#### [Task details]
Exclude the images, then return every line below exactly as written.

**** Provided data

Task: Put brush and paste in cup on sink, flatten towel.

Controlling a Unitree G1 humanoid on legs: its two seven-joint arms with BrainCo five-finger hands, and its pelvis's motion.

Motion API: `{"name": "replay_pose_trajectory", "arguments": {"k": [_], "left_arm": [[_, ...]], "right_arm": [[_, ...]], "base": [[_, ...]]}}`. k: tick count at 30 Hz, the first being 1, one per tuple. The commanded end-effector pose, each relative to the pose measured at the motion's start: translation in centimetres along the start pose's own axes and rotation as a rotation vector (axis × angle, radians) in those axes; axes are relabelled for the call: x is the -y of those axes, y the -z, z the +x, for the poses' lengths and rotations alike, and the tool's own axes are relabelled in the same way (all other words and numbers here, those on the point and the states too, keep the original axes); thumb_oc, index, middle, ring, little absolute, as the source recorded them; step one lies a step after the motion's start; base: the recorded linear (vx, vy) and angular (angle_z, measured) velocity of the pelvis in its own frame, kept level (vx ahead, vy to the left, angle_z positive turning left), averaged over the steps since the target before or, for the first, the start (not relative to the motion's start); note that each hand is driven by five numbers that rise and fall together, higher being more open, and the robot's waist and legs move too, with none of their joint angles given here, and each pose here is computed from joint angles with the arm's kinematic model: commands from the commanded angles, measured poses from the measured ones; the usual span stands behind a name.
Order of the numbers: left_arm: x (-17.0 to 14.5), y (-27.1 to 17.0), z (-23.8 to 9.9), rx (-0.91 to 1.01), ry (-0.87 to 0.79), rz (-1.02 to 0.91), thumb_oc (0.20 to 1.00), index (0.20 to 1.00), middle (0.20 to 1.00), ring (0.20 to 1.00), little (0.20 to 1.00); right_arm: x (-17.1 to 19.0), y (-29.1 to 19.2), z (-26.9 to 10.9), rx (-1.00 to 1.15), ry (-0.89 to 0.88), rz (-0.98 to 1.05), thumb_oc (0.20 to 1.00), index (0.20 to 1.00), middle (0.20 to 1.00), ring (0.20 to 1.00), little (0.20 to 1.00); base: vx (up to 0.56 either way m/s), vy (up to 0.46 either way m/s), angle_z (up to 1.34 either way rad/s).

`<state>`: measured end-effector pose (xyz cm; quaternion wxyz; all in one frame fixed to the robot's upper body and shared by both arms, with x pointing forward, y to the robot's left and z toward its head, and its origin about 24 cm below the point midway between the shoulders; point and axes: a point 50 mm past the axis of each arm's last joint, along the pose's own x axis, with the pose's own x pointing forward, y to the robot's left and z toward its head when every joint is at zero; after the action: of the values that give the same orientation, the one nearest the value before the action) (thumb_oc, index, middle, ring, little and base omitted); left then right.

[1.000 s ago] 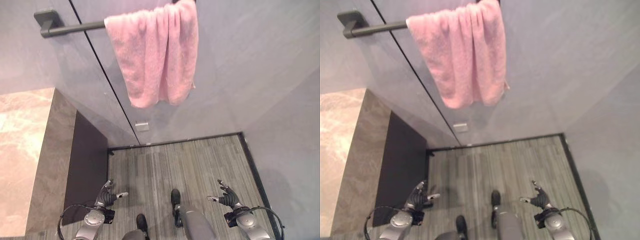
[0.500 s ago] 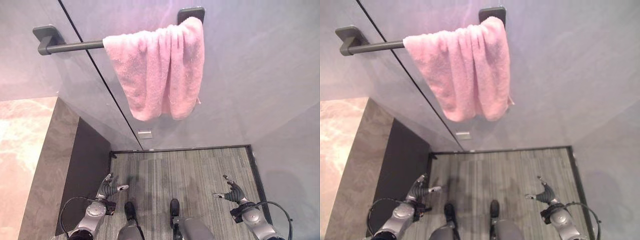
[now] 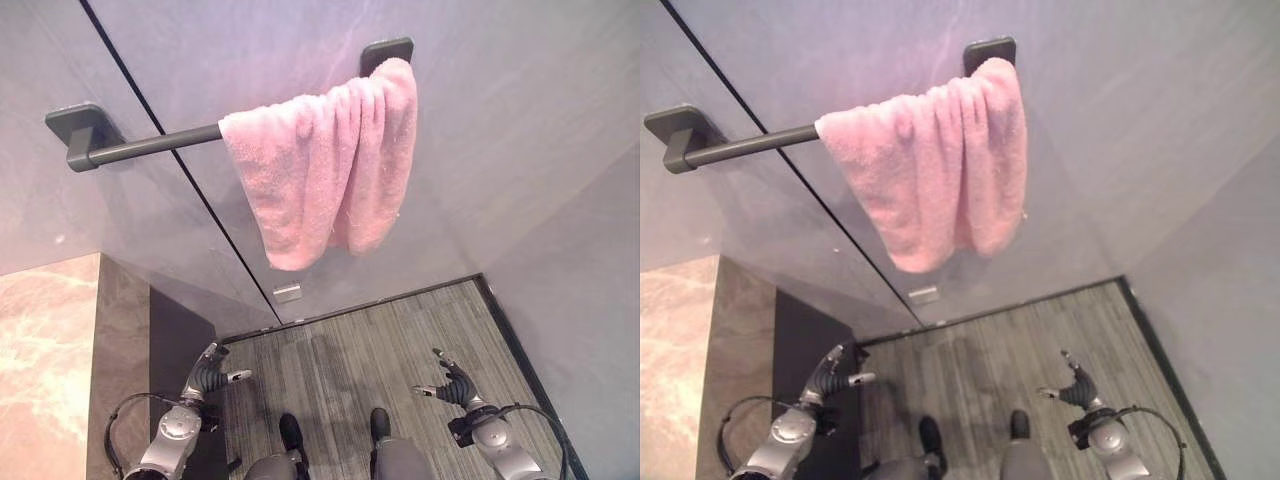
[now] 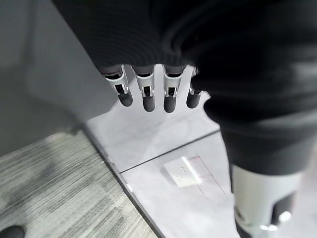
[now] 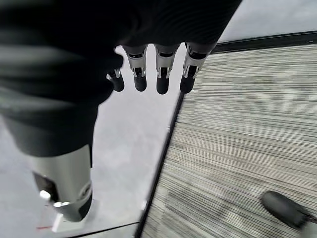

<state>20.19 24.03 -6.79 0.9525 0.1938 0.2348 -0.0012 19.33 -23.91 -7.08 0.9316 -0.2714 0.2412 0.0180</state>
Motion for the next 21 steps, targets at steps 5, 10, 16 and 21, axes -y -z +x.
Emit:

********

#### [Solution below]
Task: Put brush and paste in cup on sink, flatten towel.

Controlling a Unitree G1 humanoid on legs: its two seven-joint arms with BrainCo five-finger hands, and its pelvis's motion.

Motion API: `{"name": "replay_pose_trajectory", "arguments": {"k": [_], "left_arm": [[_, ...]], "right_arm": [[_, ...]], "base": [[_, ...]]}}`. k: tick count at 30 Hz, the first being 1, one per tuple. The commanded end-effector pose, each relative to the pose measured at the motion's start: translation in centimetres along the start pose's own axes and rotation as a rotation vector (axis × angle, radians) in those axes; axes are relabelled for the call: x is the -y of those axes, y the -z, z the +x, for the poses' lengths and rotations alike, and the tool's own axes are relabelled in the same way (all other words and numbers here, those on the point and the states too, keep the original axes); thumb_oc, index, middle, ring, little absolute, as the source recorded them; step one lies a step after the motion's start; base: the recorded linear (vx, vy) and angular (angle_z, measured) velocity of the pelvis in its own frame, kept level (vx ahead, vy to the left, angle_z positive turning left), averaged over the steps since the target before or, for the first, the start (not relative to the motion's start); note that each hand is driven by five numbers that rise and fall together, higher being more open, and the robot's waist and legs move too, with none of their joint angles given here, and each pose here is computed from joint angles with the arm's kinematic model: commands from the commanded angles, measured poses from the measured ones; the usual span stands behind a name.
Order of the numbers: left_arm: x (-17.0 to 14.5), y (-27.1 to 17.0), z (-23.8 to 9.9), rx (-0.91 to 1.01), ry (-0.87 to 0.79), rz (-1.02 to 0.91), thumb_oc (0.20 to 1.00), index (0.20 to 1.00), middle (0.20 to 1.00), ring (0.20 to 1.00), little (0.20 to 1.00); right_arm: x (-17.1 to 19.0), y (-29.1 to 19.2), z (-26.9 to 10.9), rx (-1.00 to 1.15), ry (-0.89 to 0.88), rz (-0.98 to 1.05), thumb_oc (0.20 to 1.00), index (0.20 to 1.00), middle (0.20 to 1.00), ring (0.20 to 1.00), little (0.20 to 1.00); base: vx (up to 0.56 either way m/s), vy (up to 0.46 either way m/s), angle_z (up to 1.34 either way rad/s).

`<state>`: measured end-effector pose (xyz cm; quaternion wxyz; all in one frame fixed to the robot's upper body and shared by both arms, with x pointing forward, y to the robot's left and z toward its head, and its origin about 24 cm below the point midway between the shoulders; point and axes: a point 50 mm past the axis of each arm's last joint, along the pose's own x axis, with the pose's own x pointing forward, y to the robot's left and z toward its head when every joint is at zero; after the action: of the values that give the same orientation, the one nearest the value before the action) (thumb_oc, index, middle, ring, little and base omitted); left then right.

[1.000 s ago] 
[0.500 s ago] 
[now] 
[now] 
[now] 

<state>20.19 24.03 -6.79 0.9525 0.1938 0.2348 -0.0012 19.33 -23.91 -7.08 0.9316 -0.2714 0.2412 0.0180</state>
Motion for the next 21 steps, targets at steps 5, 10, 16 and 21, axes -y -z +x.
Emit:

This exercise is now complete.